Halperin advocates yes, and Portoraro no. Halperin blames movies, the Internet and the "wide range of other frauds, charlatans, and advertisers" for promoting unattainable standards of perfection. Love and relationships require "putting up with a lot of crap that never seems to get advertised on the first date." Conversely, Portoraro blames men for their unwillingness to recognize that women "don't owe men a thing," insisting that it's a woman's prerogative to "find a mate who is best suited to her needs." Portoraro also cautions that women are not picky enough, as they are routinely "won over by the same cocktail of artificial body language, positioning, compliments and of course, insults." Put simply, women still fall for the clichéd bad boy jerk.

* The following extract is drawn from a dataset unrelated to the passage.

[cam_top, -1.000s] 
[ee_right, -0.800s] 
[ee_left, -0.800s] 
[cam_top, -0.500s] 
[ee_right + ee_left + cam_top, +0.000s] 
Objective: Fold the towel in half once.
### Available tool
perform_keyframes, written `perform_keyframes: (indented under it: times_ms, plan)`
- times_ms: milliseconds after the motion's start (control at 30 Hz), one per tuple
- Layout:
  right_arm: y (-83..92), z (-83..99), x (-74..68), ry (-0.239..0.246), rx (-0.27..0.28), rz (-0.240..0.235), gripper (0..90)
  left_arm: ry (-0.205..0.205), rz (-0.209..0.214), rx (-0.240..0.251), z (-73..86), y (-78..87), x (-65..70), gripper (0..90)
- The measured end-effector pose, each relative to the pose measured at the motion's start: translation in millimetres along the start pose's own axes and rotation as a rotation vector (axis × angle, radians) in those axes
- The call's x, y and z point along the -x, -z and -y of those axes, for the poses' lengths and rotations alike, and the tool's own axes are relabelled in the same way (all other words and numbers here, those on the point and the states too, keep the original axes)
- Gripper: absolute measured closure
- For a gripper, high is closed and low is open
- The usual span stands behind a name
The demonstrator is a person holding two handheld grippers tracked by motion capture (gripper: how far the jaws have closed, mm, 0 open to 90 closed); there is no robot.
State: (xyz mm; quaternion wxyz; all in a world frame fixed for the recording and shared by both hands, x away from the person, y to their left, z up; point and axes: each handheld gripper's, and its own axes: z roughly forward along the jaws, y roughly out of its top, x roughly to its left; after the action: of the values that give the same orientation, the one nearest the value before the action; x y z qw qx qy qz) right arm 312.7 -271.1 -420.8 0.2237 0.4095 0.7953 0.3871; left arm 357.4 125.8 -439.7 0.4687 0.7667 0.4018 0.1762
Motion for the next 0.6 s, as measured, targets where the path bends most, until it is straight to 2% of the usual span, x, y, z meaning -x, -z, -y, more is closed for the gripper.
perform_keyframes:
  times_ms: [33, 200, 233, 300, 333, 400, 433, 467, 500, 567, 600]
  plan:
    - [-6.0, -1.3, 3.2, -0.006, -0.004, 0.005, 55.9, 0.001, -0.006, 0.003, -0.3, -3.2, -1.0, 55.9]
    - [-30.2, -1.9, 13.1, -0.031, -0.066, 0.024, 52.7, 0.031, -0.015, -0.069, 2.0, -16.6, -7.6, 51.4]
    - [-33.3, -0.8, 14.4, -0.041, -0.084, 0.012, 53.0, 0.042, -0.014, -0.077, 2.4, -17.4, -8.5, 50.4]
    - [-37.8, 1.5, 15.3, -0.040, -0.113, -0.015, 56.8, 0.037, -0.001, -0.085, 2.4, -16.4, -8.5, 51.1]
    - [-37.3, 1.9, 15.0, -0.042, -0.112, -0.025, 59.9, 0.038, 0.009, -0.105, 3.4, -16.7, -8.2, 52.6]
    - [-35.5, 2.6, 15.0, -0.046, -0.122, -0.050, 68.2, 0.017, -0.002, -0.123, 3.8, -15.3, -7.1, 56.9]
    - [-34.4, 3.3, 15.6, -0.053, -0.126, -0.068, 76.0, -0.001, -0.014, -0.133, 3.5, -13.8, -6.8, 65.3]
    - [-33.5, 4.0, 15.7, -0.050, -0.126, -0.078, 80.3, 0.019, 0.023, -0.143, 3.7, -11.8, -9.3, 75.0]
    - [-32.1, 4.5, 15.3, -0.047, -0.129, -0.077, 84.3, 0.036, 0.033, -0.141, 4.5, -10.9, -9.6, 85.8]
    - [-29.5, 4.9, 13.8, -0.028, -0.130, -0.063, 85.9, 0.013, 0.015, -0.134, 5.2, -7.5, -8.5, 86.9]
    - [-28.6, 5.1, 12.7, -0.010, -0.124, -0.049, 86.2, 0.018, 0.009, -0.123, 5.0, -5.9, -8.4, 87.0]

A legitimate and true argument is offered by both of these single men.
I know plenty of women who -- thanks to movies like The Notebook and Dear John -- detrimentally idealize men and romance. Just because he didn't write you 365 letters a year, or jump off a 50-foot pier into the ocean after your purse, doesn't mean he's a worthless brute.
Same goes for men. As women continue to outpace you in school and challenge you in the workplace, you have to accept that norms are changing and you're going to be held to some pretty high standards. After coming home from an eight hour work day, she doesn't want to beg some adolescent man to shut off the Xbox. Grow up.
While wrestling with the issue myself, I put the question to some friends: Are women too picky?
"Yes," said a gainfully employed twenty-something girlfriend, bound for graduate school abroad and, by all standards, the pinnacle of success. "So many of my friends turn down a guy because he's wearing the wrong pair of shorts." Admittedly, cargo shorts could be construed as a deal-breaker, but... come on! Don't be so vapid as to cast off a perfectly good guy because he has a questionable -- or completely lacking -- taste in shorts! After all, who's to say he's a fan of that shapeless moomoo dress you're sporting this season?
Another male friend disagreed, insisting that "if you're constantly approached by skeezy guys just looking for a hookup, of course you're going to be standoffish."
In any case, both Halperin and Portoraro are right. But, what is most illuminating about the debate is not which sex is more difficult or wronged by the other, but the extent to which both men and women are disenchanted and downright fed-up with today's dating game.
Men think women are prickly and picky. Women think men are brutish and immature.
There is a very prevalent hostility between the sexes, constantly reinforced by today's no-strings-attached dating game. No one has to commit. No one is responsible. Everyone is out for himself or herself. Everyone is on the defensive. So many options and no need to choose. Immediate gratification coupled with complete lack of empathy.
There are few things more sadistic and viciously self-serving than today's dating game, perpetuated by none other than the game's disenchanted players.